Other responses have highlighted that normal SMS messages are very similar to email in that you don't have knowledge or control over what servers the message passes through and therefore, knowledge about how trustworthy the companies, sys admins etc are. You cannot know level of government monitoring etc.

There are a number of recent news articles about failures in two step authentication which uses SMS messages to send an additional code which must be entered. Actually, this isn't strictly speaking two factor authentication, but rather two step authentication, but that is another story.
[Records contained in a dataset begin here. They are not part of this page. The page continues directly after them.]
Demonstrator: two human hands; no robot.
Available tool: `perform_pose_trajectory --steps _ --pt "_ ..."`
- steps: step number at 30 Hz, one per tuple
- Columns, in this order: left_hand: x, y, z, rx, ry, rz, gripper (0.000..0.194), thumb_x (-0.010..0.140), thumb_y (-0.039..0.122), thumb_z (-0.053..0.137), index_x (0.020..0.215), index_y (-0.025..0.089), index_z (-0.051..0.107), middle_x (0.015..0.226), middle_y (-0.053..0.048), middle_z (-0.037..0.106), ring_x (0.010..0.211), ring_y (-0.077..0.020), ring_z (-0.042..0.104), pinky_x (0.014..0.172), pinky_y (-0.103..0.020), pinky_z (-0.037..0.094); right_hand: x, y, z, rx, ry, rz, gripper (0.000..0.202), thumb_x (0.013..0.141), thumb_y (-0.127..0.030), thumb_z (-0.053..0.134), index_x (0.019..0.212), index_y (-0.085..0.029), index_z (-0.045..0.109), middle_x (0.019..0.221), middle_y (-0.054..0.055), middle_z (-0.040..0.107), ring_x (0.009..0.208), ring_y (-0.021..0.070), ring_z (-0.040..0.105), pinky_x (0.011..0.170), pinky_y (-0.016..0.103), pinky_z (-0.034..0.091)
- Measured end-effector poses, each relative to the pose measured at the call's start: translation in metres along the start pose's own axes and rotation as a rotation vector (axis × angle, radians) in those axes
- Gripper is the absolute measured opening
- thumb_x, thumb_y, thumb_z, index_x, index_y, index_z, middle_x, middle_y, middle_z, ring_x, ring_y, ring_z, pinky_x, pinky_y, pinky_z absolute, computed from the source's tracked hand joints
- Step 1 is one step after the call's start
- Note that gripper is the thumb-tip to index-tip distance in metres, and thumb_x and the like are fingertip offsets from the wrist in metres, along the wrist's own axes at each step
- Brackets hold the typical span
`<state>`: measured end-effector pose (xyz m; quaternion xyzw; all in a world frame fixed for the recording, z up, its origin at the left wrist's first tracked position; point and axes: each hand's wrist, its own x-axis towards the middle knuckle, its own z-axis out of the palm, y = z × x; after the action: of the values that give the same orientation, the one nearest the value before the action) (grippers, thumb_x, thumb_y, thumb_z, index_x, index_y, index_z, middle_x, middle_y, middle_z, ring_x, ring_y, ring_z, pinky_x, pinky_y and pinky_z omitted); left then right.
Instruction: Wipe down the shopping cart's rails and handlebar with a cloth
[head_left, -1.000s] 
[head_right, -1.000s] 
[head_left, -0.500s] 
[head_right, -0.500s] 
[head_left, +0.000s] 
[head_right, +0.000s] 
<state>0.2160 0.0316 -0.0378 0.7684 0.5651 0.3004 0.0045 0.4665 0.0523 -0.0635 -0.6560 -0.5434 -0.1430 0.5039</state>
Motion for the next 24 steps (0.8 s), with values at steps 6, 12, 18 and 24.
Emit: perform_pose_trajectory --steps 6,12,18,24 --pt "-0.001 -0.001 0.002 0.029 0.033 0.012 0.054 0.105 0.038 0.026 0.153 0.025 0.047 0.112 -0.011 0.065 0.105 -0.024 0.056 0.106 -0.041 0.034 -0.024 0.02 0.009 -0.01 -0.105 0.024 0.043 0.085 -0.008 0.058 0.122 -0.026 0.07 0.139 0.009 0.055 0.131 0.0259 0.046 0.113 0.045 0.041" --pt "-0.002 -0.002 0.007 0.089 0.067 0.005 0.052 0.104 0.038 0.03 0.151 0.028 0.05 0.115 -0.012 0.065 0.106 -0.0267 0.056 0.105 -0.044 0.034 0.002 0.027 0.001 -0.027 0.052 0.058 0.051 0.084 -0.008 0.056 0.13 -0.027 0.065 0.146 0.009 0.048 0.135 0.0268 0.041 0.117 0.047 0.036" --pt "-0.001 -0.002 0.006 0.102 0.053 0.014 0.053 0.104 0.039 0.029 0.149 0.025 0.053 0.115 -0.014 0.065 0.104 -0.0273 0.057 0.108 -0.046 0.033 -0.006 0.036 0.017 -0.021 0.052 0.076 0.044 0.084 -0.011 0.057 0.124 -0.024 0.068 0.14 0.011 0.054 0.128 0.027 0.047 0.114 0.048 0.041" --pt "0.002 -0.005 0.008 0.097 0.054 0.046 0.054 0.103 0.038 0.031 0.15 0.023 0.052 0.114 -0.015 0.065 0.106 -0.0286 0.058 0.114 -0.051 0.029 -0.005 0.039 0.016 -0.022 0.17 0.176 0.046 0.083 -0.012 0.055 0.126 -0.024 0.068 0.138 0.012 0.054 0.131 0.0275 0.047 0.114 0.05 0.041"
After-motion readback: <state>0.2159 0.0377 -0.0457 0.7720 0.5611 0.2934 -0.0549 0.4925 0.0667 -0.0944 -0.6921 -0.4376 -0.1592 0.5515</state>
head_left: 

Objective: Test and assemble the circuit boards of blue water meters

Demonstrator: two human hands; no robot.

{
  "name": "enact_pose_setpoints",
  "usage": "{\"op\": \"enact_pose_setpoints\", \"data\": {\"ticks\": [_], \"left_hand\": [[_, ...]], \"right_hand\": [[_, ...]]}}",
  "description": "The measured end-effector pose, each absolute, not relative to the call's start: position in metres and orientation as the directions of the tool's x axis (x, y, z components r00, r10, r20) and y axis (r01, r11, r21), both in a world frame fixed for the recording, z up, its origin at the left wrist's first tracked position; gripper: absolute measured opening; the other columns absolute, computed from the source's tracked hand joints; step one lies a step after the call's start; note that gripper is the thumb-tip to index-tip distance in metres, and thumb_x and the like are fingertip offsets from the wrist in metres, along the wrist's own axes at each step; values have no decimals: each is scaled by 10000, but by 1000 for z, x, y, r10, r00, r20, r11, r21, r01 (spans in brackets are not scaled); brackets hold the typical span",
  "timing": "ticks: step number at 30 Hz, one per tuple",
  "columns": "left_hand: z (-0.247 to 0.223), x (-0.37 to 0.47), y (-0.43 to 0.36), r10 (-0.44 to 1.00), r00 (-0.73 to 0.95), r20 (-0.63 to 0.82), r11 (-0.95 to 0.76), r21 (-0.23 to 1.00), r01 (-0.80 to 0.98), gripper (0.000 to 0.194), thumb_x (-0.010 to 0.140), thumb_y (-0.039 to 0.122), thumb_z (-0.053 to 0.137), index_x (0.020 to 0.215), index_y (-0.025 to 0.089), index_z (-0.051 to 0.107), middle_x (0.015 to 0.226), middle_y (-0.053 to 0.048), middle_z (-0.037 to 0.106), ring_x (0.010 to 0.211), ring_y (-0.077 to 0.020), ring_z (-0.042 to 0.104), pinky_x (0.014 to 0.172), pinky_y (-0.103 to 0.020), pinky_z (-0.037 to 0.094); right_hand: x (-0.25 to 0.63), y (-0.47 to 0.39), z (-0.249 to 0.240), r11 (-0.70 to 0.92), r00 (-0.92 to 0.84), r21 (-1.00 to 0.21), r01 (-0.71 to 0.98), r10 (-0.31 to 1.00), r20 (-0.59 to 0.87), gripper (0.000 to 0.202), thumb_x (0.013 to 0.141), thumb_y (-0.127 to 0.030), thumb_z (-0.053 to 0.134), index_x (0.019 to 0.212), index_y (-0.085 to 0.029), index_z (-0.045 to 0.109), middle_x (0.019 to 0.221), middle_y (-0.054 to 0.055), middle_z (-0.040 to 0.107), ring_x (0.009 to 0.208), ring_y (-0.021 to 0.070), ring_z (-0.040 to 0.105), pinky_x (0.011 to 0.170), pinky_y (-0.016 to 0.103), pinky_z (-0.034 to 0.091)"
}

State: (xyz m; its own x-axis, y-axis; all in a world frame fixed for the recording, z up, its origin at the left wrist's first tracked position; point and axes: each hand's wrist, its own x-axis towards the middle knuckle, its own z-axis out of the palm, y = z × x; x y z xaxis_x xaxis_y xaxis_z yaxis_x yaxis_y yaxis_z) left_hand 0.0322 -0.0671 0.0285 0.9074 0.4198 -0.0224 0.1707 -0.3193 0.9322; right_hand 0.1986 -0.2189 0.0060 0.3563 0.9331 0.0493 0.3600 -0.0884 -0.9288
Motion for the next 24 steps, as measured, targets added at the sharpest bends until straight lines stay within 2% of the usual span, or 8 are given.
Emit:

The common 'thread' in these hacks which have been able to defeat two step authentication has not be about the SMS message being intercepted or stolen in transit - it is actually much simpler and uses the easiest, low tech approach - social engineering. Basically, these systems have been bypassed simply by contacting the recipients cell provider and convincing them, through various social engineering techniques, that they are the legitimate owner and need to have their number forwarded to a new phone - usually some burner phone. Once that is done, the SMS message is simply redirected to the bad guys burner phone and it doesn't matter how secure or not the transport process is. This is why, if you are really concerned, you should opt for a solution which doesn't use SMS, preferring something like google authenticator running on your device. As usual, this is all a play off between convenience and level of threat. For many people, SMS may be sufficient, but for others who are more likely to be targeted, it is too high a risk and as mentioned by others, the purpose/type of the SMS message is also relevant - a full password which gives full access without any other information required is a much higher risk than a one time token with a limited lifetime/use which is only part of a chain of things which need to be used in order to get access.

11

Here's an interesting summary of GSM encryption of text messages: How hard is it to intercept SMS (two-factor authentication)?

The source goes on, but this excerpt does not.